WHAT IS EXPECTED
The output must be the data, printed exactly as written.

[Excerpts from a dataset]
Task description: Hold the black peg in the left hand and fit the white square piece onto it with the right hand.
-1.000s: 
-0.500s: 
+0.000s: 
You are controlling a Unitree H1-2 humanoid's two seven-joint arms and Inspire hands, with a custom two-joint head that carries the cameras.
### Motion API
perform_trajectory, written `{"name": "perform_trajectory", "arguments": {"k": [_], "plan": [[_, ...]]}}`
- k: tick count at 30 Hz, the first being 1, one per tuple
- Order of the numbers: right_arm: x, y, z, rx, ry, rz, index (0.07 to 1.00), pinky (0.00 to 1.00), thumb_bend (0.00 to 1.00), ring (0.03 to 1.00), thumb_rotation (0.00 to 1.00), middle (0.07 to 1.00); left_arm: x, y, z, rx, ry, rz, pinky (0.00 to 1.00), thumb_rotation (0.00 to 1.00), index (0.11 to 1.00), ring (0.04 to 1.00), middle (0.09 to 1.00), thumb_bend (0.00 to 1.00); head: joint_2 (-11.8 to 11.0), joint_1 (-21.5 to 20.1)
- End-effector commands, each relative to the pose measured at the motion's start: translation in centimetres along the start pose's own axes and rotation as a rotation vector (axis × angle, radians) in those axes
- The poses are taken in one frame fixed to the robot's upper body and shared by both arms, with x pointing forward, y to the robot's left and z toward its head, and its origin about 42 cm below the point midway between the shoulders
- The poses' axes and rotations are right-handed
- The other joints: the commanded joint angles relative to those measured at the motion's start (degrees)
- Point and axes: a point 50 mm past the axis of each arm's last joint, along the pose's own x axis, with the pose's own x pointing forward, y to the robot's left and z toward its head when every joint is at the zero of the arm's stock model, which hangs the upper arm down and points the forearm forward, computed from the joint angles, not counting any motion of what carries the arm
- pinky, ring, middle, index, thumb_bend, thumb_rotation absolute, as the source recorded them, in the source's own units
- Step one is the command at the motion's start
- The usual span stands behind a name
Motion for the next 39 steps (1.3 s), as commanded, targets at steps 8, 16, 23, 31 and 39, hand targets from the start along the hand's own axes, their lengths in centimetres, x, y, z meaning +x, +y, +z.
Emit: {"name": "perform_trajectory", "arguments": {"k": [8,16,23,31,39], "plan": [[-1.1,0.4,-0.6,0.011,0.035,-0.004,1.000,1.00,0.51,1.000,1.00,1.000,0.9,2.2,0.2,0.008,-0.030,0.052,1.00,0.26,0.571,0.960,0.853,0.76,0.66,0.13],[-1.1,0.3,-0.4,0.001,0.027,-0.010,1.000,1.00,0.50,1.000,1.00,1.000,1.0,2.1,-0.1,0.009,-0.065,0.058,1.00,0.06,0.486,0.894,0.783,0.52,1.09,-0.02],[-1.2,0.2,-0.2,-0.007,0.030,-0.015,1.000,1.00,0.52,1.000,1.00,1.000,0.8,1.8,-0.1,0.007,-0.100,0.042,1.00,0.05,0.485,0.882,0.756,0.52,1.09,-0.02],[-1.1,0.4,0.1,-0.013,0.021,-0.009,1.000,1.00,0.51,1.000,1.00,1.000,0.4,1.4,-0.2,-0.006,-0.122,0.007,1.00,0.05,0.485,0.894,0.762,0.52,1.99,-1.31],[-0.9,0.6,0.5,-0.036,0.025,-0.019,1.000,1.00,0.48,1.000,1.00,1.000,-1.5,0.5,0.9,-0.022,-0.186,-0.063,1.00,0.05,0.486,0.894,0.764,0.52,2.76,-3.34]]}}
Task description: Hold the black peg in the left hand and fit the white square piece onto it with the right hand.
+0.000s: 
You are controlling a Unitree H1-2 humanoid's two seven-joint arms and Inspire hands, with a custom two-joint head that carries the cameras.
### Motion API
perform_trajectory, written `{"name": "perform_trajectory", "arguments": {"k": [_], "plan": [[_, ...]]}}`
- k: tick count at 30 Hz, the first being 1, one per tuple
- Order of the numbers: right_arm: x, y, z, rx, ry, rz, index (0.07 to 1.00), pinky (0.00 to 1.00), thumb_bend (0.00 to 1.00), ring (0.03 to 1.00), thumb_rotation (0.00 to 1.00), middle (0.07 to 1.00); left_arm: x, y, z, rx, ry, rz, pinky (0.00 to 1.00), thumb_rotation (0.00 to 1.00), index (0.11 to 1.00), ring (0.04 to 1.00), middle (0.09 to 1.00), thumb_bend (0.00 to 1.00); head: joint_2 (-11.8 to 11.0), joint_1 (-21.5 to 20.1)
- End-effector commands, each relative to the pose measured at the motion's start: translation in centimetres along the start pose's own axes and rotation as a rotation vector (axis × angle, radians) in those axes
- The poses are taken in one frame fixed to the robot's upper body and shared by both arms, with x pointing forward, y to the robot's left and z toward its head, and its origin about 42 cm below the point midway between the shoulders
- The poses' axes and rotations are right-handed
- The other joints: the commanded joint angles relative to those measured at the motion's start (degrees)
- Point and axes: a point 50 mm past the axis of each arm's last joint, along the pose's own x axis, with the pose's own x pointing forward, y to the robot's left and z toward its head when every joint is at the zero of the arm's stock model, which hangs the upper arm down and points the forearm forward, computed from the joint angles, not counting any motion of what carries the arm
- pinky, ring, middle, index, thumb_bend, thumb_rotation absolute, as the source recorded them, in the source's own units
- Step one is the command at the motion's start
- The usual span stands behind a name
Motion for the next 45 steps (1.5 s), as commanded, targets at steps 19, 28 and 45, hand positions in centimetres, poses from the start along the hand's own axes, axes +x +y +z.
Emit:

COMPLETED TASK
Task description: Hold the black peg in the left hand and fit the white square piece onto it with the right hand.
-1.000s: 
-0.500s: 
+0.000s: 
You are controlling a Unitree H1-2 humanoid's two seven-joint arms and Inspire hands, with a custom two-joint head that carries the cameras.
### Motion API
perform_trajectory, written `{"name": "perform_trajectory", "arguments": {"k": [_], "plan": [[_, ...]]}}`
- k: tick count at 30 Hz, the first being 1, one per tuple
- Order of the numbers: right_arm: x, y, z, rx, ry, rz, index (0.07 to 1.00), pinky (0.00 to 1.00), thumb_bend (0.00 to 1.00), ring (0.03 to 1.00), thumb_rotation (0.00 to 1.00), middle (0.07 to 1.00); left_arm: x, y, z, rx, ry, rz, pinky (0.00 to 1.00), thumb_rotation (0.00 to 1.00), index (0.11 to 1.00), ring (0.04 to 1.00), middle (0.09 to 1.00), thumb_bend (0.00 to 1.00); head: joint_2 (-11.8 to 11.0), joint_1 (-21.5 to 20.1)
- End-effector commands, each relative to the pose measured at the motion's start: translation in centimetres along the start pose's own axes and rotation as a rotation vector (axis × angle, radians) in those axes
- The poses are taken in one frame fixed to the robot's upper body and shared by both arms, with x pointing forward, y to the robot's left and z toward its head, and its origin about 42 cm below the point midway between the shoulders
- The poses' axes and rotations are right-handed
- The other joints: the commanded joint angles relative to those measured at the motion's start (degrees)
- Point and axes: a point 50 mm past the axis of each arm's last joint, along the pose's own x axis, with the pose's own x pointing forward, y to the robot's left and z toward its head when every joint is at the zero of the arm's stock model, which hangs the upper arm down and points the forearm forward, computed from the joint angles, not counting any motion of what carries the arm
- pinky, ring, middle, index, thumb_bend, thumb_rotation absolute, as the source recorded them, in the source's own units
- Step one is the command at the motion's start
- The usual span stands behind a name
Motion for the next 39 steps (1.3 s), as commanded, targets at steps 8, 16, 23, 31 and 39, hand targets from the start along the hand's own axes, their lengths in centimetres, x, y, z meaning +x, +y, +z.
Emit: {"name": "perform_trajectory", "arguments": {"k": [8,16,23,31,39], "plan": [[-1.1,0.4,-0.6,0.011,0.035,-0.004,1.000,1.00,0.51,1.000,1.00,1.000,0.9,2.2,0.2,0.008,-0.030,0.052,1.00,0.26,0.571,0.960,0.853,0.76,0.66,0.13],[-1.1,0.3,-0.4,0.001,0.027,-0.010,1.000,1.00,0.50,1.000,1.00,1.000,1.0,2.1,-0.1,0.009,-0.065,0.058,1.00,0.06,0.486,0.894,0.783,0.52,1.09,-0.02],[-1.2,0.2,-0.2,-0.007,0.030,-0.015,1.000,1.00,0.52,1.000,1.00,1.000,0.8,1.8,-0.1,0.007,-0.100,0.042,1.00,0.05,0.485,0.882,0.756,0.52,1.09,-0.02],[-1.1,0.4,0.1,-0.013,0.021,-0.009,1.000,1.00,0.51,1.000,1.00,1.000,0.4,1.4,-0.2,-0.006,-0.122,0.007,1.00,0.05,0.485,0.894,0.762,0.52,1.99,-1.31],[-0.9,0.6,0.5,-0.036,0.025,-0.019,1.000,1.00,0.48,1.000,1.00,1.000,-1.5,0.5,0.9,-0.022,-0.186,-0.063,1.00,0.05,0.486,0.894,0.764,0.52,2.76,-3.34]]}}
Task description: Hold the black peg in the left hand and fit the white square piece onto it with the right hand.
+0.000s: 
You are controlling a Unitree H1-2 humanoid's two seven-joint arms and Inspire hands, with a custom two-joint head that carries the cameras.
### Motion API
perform_trajectory, written `{"name": "perform_trajectory", "arguments": {"k": [_], "plan": [[_, ...]]}}`
- k: tick count at 30 Hz, the first being 1, one per tuple
- Order of the numbers: right_arm: x, y, z, rx, ry, rz, index (0.07 to 1.00), pinky (0.00 to 1.00), thumb_bend (0.00 to 1.00), ring (0.03 to 1.00), thumb_rotation (0.00 to 1.00), middle (0.07 to 1.00); left_arm: x, y, z, rx, ry, rz, pinky (0.00 to 1.00), thumb_rotation (0.00 to 1.00), index (0.11 to 1.00), ring (0.04 to 1.00), middle (0.09 to 1.00), thumb_bend (0.00 to 1.00); head: joint_2 (-11.8 to 11.0), joint_1 (-21.5 to 20.1)
- End-effector commands, each relative to the pose measured at the motion's start: translation in centimetres along the start pose's own axes and rotation as a rotation vector (axis × angle, radians) in those axes
- The poses are taken in one frame fixed to the robot's upper body and shared by both arms, with x pointing forward, y to the robot's left and z toward its head, and its origin about 42 cm below the point midway between the shoulders
- The poses' axes and rotations are right-handed
- The other joints: the commanded joint angles relative to those measured at the motion's start (degrees)
- Point and axes: a point 50 mm past the axis of each arm's last joint, along the pose's own x axis, with the pose's own x pointing forward, y to the robot's left and z toward its head when every joint is at the zero of the arm's stock model, which hangs the upper arm down and points the forearm forward, computed from the joint angles, not counting any motion of what carries the arm
- pinky, ring, middle, index, thumb_bend, thumb_rotation absolute, as the source recorded them, in the source's own units
- Step one is the command at the motion's start
- The usual span stands behind a name
Motion for the next 45 steps (1.5 s), as commanded, targets at steps 19, 28 and 45, hand positions in centimetres, poses from the start along the hand's own axes, axes +x +y +z.
Emit:

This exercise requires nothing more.